ASSIGNMENT
Would you please output the data exactly, omitting no line?

SUPPLIED DATA
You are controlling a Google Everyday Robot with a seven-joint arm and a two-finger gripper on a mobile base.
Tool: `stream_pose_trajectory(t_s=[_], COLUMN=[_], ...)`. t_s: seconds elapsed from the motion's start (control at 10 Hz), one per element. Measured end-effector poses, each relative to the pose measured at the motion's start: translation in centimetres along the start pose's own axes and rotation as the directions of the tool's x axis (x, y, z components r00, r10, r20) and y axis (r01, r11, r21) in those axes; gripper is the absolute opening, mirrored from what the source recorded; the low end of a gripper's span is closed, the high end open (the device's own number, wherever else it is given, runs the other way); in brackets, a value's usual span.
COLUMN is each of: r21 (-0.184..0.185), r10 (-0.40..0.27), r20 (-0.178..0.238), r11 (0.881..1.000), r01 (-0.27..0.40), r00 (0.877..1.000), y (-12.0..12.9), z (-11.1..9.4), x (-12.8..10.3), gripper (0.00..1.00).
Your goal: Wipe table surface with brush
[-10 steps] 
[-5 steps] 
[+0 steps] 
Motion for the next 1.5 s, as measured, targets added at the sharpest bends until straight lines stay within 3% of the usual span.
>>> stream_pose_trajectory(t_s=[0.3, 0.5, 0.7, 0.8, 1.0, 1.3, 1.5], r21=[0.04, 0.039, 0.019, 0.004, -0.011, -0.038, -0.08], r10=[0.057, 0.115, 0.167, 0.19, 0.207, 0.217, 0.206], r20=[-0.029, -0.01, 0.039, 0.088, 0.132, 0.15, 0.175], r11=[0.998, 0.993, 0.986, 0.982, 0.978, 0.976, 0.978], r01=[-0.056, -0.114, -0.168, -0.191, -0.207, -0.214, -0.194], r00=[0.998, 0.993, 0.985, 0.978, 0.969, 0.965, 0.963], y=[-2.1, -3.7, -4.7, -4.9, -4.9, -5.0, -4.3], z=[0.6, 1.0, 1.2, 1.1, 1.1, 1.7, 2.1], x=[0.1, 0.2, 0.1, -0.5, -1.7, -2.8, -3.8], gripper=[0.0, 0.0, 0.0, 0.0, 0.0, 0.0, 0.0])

SOLUTION
You are controlling a Google Everyday Robot with a seven-joint arm and a two-finger gripper on a mobile base.
Tool: `stream_pose_trajectory(t_s=[_], COLUMN=[_], ...)`. t_s: seconds elapsed from the motion's start (control at 10 Hz), one per element. Measured end-effector poses, each relative to the pose measured at the motion's start: translation in centimetres along the start pose's own axes and rotation as the directions of the tool's x axis (x, y, z components r00, r10, r20) and y axis (r01, r11, r21) in those axes; gripper is the absolute opening, mirrored from what the source recorded; the low end of a gripper's span is closed, the high end open (the device's own number, wherever else it is given, runs the other way); in brackets, a value's usual span.
COLUMN is each of: r21 (-0.184..0.185), r10 (-0.40..0.27), r20 (-0.178..0.238), r11 (0.881..1.000), r01 (-0.27..0.40), r00 (0.877..1.000), y (-12.0..12.9), z (-11.1..9.4), x (-12.8..10.3), gripper (0.00..1.00).
Your goal: Wipe table surface with brush
[-10 steps] 
[-5 steps] 
[+0 steps] 
Motion for the next 1.5 s, as measured, targets added at the sharpest bends until straight lines stay within 3% of the usual span.
>>> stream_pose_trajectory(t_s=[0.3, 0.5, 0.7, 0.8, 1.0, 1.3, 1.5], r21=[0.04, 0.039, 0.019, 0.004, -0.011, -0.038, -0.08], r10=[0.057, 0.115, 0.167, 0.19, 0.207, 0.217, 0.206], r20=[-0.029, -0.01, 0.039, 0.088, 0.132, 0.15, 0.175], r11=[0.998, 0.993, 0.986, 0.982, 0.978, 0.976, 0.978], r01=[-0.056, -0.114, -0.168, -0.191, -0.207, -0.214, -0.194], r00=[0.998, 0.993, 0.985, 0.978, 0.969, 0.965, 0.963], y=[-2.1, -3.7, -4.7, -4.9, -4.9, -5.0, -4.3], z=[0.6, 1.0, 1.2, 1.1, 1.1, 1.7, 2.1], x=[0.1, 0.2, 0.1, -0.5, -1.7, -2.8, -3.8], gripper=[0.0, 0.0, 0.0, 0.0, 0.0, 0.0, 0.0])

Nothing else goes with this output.